[Required work]
Transcribe the lines from the start of the data below through the line with "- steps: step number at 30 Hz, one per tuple", word for word and nothing more.

==== Data below ====

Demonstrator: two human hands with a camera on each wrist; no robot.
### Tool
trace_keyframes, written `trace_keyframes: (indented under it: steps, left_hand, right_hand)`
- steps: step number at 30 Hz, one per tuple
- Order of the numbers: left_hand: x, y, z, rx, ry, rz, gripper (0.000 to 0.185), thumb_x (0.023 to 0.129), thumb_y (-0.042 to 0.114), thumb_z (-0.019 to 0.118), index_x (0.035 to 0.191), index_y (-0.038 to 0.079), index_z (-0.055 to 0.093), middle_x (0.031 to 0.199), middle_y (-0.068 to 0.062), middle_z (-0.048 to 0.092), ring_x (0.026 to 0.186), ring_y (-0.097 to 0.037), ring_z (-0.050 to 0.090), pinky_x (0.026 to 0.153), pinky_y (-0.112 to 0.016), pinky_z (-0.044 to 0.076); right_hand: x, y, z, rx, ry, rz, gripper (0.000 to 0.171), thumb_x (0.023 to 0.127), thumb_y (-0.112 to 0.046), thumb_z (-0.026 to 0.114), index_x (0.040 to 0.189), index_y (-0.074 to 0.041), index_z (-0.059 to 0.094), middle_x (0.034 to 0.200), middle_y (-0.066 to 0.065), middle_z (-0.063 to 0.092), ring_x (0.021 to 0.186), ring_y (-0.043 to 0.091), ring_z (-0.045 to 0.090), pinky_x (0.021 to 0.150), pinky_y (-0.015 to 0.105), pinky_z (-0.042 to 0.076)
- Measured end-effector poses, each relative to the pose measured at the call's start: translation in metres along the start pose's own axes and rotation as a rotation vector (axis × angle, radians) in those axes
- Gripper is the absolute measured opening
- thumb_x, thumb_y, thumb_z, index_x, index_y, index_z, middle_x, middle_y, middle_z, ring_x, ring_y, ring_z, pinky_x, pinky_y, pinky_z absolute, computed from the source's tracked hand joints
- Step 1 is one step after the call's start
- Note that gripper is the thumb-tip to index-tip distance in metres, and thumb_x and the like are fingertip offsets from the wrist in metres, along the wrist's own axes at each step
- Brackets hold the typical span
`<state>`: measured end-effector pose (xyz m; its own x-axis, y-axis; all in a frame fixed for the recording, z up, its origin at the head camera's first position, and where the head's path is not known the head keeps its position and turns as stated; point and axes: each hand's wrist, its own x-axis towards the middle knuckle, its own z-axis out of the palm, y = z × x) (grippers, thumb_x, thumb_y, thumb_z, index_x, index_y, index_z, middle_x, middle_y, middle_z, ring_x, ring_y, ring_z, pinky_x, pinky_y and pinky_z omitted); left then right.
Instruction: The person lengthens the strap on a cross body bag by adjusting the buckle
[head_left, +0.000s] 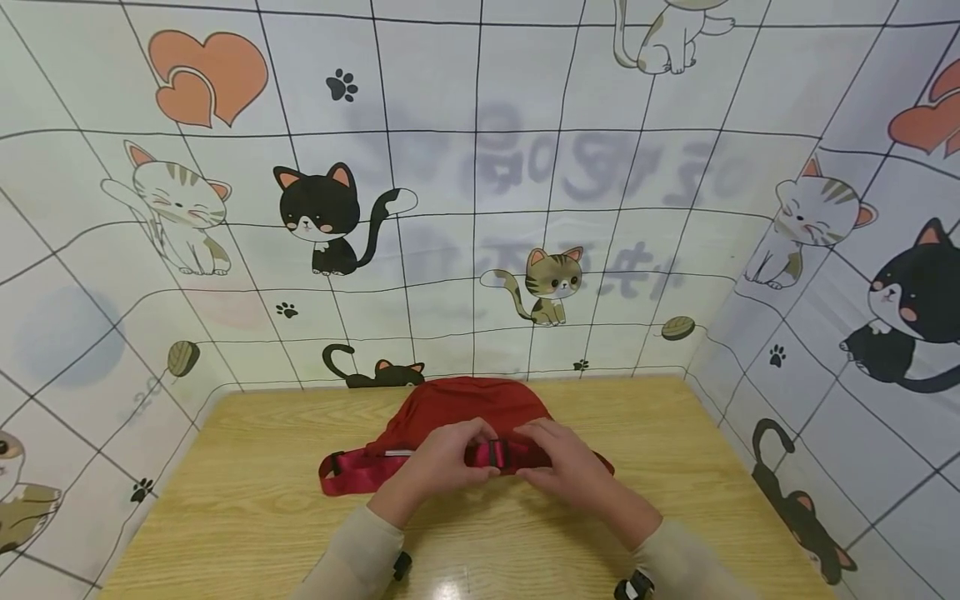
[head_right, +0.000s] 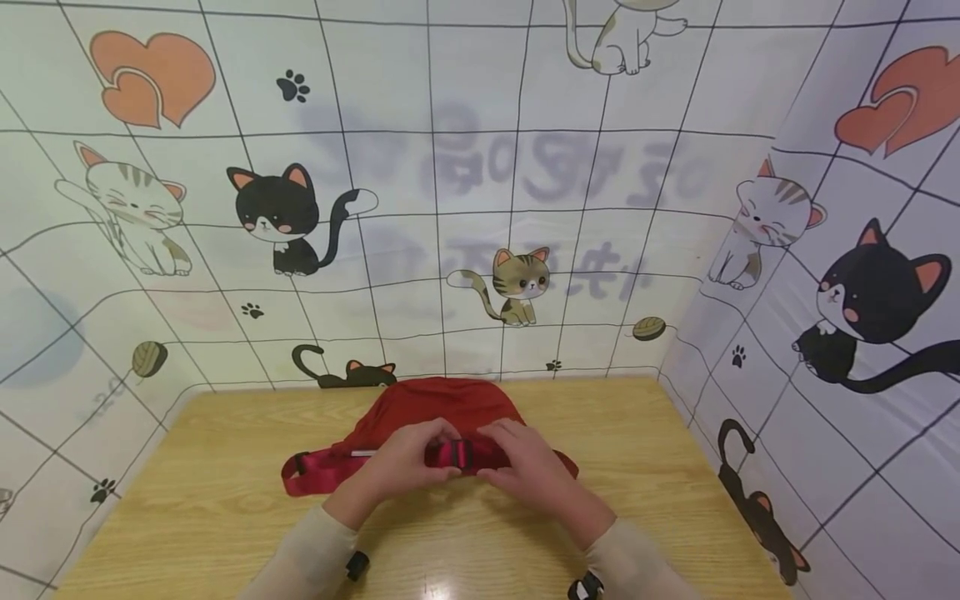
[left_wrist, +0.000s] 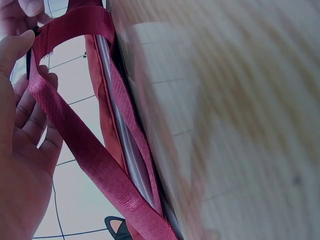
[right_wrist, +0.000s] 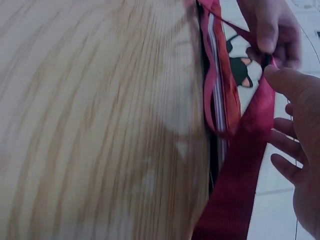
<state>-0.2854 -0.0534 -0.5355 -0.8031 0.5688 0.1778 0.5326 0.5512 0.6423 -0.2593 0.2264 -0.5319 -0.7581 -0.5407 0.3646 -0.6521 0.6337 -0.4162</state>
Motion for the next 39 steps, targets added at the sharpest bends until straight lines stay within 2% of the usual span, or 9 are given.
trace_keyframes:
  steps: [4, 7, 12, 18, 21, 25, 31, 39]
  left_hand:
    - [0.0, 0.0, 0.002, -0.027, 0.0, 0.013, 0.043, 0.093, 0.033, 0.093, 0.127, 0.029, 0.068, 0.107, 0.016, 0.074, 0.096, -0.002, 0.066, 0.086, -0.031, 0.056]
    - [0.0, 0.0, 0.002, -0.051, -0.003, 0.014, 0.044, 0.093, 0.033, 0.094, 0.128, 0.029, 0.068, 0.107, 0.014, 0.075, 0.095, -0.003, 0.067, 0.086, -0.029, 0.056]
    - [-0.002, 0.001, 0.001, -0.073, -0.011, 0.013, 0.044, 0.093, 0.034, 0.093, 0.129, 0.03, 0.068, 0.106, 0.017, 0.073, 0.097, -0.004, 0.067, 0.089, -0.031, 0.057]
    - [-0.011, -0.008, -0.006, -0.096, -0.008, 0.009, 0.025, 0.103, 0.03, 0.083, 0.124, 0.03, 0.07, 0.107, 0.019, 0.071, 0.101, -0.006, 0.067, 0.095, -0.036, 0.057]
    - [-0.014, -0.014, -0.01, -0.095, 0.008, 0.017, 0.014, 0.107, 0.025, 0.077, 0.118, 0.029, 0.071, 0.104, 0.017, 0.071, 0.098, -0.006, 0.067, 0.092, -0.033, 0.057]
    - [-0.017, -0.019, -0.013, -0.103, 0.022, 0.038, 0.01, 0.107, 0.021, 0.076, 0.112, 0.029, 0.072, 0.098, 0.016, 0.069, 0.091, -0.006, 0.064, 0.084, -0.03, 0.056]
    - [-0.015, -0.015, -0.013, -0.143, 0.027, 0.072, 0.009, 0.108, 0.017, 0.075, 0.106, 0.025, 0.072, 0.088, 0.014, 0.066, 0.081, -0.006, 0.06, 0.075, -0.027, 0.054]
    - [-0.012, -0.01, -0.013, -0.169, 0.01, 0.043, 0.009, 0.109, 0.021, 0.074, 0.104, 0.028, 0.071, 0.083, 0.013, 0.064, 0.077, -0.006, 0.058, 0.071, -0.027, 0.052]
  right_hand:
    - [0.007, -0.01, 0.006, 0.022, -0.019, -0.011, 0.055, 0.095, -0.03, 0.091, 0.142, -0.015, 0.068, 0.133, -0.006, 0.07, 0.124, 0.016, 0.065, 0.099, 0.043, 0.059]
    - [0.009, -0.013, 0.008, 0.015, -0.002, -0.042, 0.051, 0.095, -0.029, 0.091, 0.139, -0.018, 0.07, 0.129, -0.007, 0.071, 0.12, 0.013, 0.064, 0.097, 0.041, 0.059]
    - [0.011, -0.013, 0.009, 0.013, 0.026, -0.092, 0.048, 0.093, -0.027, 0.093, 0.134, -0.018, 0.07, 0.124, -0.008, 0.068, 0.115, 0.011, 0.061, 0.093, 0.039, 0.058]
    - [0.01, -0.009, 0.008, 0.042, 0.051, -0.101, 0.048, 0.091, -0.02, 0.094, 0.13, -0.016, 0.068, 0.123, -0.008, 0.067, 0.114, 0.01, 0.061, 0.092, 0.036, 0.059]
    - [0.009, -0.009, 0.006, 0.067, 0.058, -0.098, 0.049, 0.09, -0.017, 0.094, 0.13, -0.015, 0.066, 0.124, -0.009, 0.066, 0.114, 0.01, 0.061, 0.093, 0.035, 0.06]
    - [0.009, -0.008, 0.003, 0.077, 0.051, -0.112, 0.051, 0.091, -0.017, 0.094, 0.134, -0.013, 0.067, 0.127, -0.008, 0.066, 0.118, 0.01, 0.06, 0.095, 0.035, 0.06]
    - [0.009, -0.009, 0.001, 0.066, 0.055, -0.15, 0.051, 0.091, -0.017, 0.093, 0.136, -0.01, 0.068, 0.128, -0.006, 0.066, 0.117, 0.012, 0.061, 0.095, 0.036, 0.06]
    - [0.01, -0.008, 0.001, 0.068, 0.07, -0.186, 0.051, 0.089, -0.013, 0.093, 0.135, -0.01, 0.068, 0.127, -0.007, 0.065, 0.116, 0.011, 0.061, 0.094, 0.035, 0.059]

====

[Written solution]
Demonstrator: two human hands with a camera on each wrist; no robot.
### Tool
trace_keyframes, written `trace_keyframes: (indented under it: steps, left_hand, right_hand)`
- steps: step number at 30 Hz, one per tuple

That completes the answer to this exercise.